TASK GOAL: Scan the listing below and copy each line holding the word "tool".

SOURCE MATERIAL:
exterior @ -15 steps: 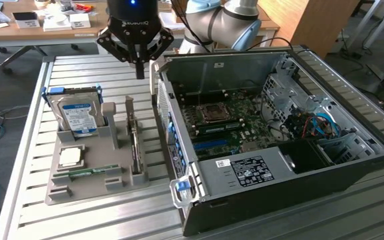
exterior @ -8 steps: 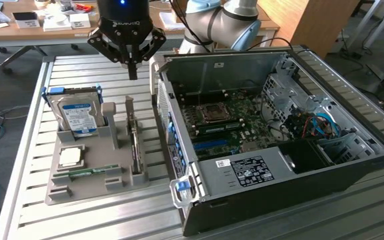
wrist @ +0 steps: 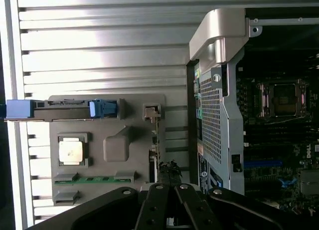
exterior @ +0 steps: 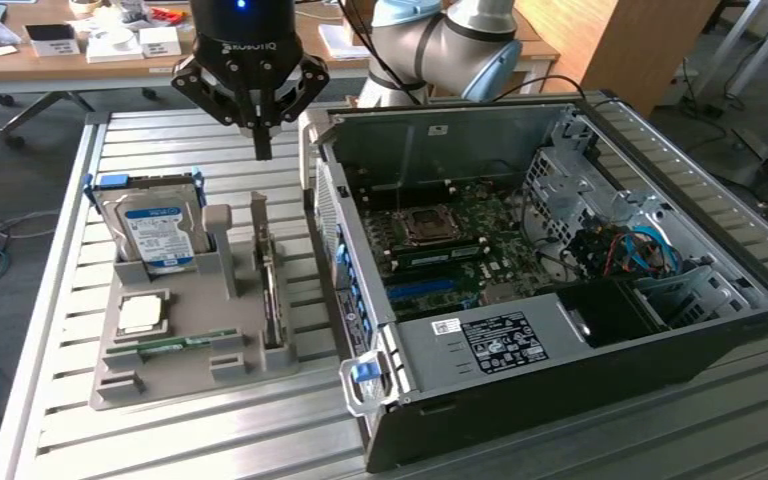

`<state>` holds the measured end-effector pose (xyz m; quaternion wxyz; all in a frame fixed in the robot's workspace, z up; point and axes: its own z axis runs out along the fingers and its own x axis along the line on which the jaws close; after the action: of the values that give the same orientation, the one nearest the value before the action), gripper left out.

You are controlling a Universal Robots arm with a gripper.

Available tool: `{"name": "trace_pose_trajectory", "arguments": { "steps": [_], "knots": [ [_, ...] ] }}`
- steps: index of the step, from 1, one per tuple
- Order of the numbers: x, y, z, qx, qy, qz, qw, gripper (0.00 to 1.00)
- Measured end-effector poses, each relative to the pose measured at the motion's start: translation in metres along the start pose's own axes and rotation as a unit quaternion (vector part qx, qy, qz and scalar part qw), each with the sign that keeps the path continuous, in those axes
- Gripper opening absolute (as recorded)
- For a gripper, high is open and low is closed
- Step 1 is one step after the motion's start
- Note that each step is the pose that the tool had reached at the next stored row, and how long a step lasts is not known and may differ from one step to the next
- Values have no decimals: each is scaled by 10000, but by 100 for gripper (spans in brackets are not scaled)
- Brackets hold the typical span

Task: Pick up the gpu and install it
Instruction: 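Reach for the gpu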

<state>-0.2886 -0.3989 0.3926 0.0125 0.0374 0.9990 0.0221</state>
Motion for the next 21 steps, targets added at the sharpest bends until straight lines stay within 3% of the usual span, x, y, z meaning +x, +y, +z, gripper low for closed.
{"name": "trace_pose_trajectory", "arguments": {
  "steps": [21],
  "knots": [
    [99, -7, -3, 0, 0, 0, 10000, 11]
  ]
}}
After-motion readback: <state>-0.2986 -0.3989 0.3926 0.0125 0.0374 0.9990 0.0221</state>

EXPECTED ANSWER:
Available tool: `{"name": "trace_pose_trajectory", "arguments": { "steps": [_], "knots": [ [_, ...] ] }}`
- Note that each step is the pose that the tool had reached at the next stored row, and how long a step lasts is not known and may differ from one step to the next

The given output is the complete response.